As he caught up with her at the back gate, Timothy said again, "Do you hate me?"

She glanced at him, then away. "You flatter yourself. I don't either hate or like you. Has somebody got a grudge against you? It isn't easy to tell who your enemies are . . . why, people hate me I hardly even know. Take a still-hunt among your old customers, is my advice— for somebody your root-medicine disappointed. There must be hundreds! Pharmacists are natural targets for grudges."

"Oh," said Timothy. She went through the gate and down the lane without farewell.

Timothy had much to think of in the following days. Having been virtually shielded from women by natural timidity, poverty, and his sister, he was now faced with a feminine problem of the utmost complexity. He couldn't get over it. He thought of it by day as he "vveeded his garden and by night as he waited for the hag. Sinkinda, strangely enough, was far more real to him than Lucy; she had a stronger personality, he decided. Sinkinda—he rolled her name unctuously on his tongue.
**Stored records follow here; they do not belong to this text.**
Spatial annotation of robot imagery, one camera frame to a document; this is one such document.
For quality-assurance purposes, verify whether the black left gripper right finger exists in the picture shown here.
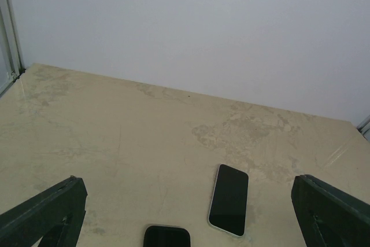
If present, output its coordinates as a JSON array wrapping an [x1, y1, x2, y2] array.
[[291, 175, 369, 246]]

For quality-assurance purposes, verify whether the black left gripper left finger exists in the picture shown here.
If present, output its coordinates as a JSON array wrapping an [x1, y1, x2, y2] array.
[[1, 176, 87, 246]]

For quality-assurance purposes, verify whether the white-edged black phone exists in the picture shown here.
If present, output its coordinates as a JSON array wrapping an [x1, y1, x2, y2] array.
[[208, 164, 249, 237]]

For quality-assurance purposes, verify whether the aluminium frame post right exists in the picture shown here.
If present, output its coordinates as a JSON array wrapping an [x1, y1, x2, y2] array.
[[357, 116, 370, 140]]

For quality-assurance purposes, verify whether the aluminium frame post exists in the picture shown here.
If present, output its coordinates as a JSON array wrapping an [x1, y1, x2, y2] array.
[[1, 0, 25, 96], [357, 116, 370, 140]]

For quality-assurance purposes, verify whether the aluminium frame post left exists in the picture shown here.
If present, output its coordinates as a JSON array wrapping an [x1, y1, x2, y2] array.
[[1, 0, 25, 96]]
While he feared her to the marrow of his bones, she tempted him in a curious way, not of the flesh but of the imagination. He prepared a list of interesting topics to discuss with her, partly from a desire to raise himself from the low esteem in which she held him and partly in the hope of prolonging the pleasant side of her visits. The nights when she failed to appear were divided for him between chagrin and relief.

He began to wish he had a confidant, and thought a little of telling Will about this double conquest, of a sort, which he had made. But he could imagine Will, hearing such a tale. He would look at Timothy's tongue, feel his pulse, and tell him to take a course of calomel. The thought reminded Timothy that for the first time in his life he had omitted his spring dose, a ritual he followed with no less pious credulity than that of his remote pagan forefathers practicing their vegetation and fertility rites. How odd of him to have forgotten it! Then he did something that seemed to be in an equally odd way a substitute. He went back to the Palace Shaving Saloon and had his mustache taken off. When it had vanished in white foam he leaned forward and stared at himself in the barber-shop mirror. Why, I'm younger than I am!—was his first, his gratified thought—except for having gone gray. And except for an antique shape to his face—the clean jawline that seemed in its upward curve to drag the corners of his mouth with it in a marmoreal smile.
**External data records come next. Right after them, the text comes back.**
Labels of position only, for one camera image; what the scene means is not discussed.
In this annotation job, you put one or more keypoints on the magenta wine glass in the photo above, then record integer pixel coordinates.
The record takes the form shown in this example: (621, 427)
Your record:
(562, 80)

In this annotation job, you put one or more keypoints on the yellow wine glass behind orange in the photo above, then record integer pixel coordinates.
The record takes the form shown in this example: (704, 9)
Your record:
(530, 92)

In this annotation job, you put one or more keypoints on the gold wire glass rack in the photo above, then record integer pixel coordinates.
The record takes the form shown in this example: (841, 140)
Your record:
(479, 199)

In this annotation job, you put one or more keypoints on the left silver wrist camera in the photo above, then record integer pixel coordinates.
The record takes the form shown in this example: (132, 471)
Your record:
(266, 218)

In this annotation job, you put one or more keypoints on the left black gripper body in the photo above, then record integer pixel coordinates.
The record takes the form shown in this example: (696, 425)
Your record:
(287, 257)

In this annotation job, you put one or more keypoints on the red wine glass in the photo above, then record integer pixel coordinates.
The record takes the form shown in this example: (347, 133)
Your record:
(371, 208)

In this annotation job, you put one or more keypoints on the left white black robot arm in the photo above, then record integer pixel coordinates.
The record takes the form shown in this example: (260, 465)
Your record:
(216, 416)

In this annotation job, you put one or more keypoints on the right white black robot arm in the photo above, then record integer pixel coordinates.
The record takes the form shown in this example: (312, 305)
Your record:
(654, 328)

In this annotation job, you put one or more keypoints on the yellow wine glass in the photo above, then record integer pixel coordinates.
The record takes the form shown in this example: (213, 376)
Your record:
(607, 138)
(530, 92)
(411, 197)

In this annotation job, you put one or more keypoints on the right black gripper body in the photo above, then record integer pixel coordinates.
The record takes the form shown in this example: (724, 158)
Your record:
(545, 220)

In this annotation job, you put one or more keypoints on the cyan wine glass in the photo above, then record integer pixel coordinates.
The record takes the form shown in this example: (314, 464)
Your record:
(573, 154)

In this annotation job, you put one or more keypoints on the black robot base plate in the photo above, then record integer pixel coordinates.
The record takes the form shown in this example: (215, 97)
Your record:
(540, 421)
Getting ready to leave, he settled his tall collar, he hitched his coat up on his high shoulders and approved his rear view in the glass. Then bowing to the right and left he took his departure. But in the bright outdoors, his self-esteem collapsed. The sunlight played over his defenseless mouth like a sharper razor. He hurried along the sidewalk with his face to the wall, fearing people's eyes on his tender skin. This rigid and angular gait brought him close to the door of the butcher shop, and, seeing the sallow, plucked, and pimply fowls that hung there, he broke out in a cold sweat.
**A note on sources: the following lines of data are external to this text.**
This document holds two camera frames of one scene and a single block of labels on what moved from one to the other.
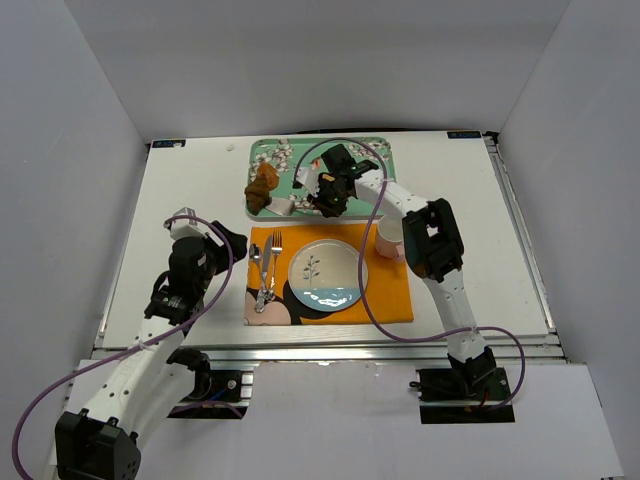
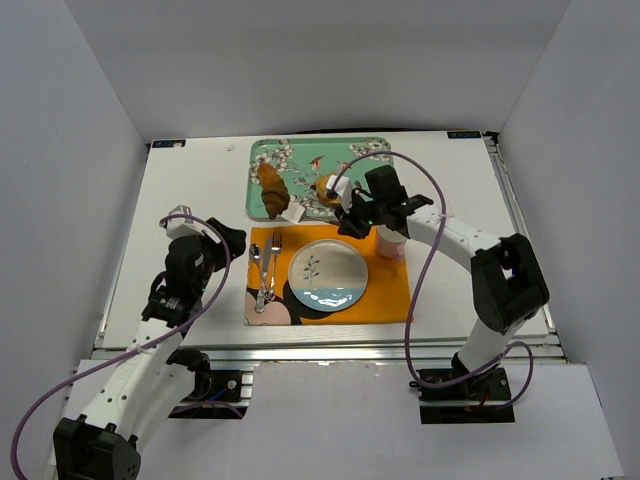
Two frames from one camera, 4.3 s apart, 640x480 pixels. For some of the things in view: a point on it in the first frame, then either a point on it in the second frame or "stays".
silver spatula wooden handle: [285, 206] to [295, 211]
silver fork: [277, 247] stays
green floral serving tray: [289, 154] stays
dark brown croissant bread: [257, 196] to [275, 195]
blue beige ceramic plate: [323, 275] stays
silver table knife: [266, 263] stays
In the shelter of his own house, however, he gradually recovered his aplomb. He took the cunjer balls from the chimney and decided to give them to Polio. He did not open them—no doubt they contained a lizard's foot, a black hen's feathers, the dried blood of a bat, and more such bane. Polio was delighted with these as with all the hand-me-downs he received from Timothy, and went about the house with them tucked in the bosom of his shirt, where they made a horrid excrescence. After a while he said he had a toothache and, whether by associative magic or sheer ingenuity, developed a similar lump in his cheek. Timothy at length gave in and let him off. Polio went delicately down the path cradling his jaw with one hand and his shirt-front with the other.